File Encoding — A Short Primer

This page explains one idea you meet in Lab 2: a text file can be perfectly good data and still refuse to open correctly, because of its encoding. It is a five-minute read.

What an encoding is

A text file is not really stored as letters. It is stored as bytes — numbers. An encoding is the rulebook that maps those bytes back to characters you can read. Open a file with the wrong rulebook and the text comes out wrong: garbled, spaced out with gaps, or it fails to open at all. The data was fine; the rulebook was wrong.

The encodings you will meet

They are not interchangeable. A file written as UTF-16 has to be read as UTF-16.

The BOM — why the first line can look strange

Some files begin with a few invisible bytes called a byte-order mark (BOM) that announce the encoding. If your editor reads the file with the wrong rulebook, that BOM is what shows up as odd symbols at the very start of the first line. It is not corruption — it is the file telling you what it is.

Why it breaks an import

In Lab 2, JEA Detail.txt is UTF-16. A tool that assumes UTF-8 hits the very first bytes, cannot make sense of them, and stops — before it has read a single row of data.

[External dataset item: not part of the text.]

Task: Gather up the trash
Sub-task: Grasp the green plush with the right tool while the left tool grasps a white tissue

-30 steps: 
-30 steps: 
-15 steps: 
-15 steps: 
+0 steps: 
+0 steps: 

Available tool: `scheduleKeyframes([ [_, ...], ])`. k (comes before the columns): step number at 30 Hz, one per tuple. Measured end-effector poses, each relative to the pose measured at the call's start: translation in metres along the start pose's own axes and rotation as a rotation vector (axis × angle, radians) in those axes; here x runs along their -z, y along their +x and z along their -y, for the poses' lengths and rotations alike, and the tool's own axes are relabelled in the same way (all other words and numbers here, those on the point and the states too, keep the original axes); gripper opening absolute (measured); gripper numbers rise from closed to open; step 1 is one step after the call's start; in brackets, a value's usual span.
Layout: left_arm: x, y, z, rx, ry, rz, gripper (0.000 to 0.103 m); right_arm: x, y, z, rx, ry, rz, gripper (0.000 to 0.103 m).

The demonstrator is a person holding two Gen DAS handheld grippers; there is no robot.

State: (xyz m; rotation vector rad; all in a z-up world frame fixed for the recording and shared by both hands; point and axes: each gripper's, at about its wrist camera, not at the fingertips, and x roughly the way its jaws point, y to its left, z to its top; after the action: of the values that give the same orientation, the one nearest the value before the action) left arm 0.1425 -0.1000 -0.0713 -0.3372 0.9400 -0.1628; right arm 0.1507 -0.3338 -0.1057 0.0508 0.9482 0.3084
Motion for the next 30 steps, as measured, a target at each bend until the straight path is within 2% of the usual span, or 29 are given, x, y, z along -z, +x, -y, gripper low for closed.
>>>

Read the same file as a wrong single-byte encoding instead and every character comes back with a gap between it (C o m p a n y). The file is fine. The encoding was guessed wrong.

How to handle it

  1. Look first. Open the file in a text editor — it tells you the encoding. VS Code shows it in the blue bar at the bottom-right; Notepad shows it in the status bar at the bottom.
  2. In a Python script, state the encoding instead of letting the tool guess:
    import pandas as pd
    df = pd.read_csv("JEA Detail.txt", sep="\t", encoding="utf-16")
    If utf-16 does not work, try utf-16-le, utf-8, or latin-1 until the data reads cleanly.
  3. In Excel Power Query, the import preview has a File Origin box — that is the encoding. Power Query usually detects it for you automatically.
The Lab 2 point. Power Query detects the encoding for you. A Python script does not — it does only what you tell it, and it will not guess. So when you direct an AI to write a script, the encoding is a requirement your specification has to name out loud. That is the whole lesson in one detail.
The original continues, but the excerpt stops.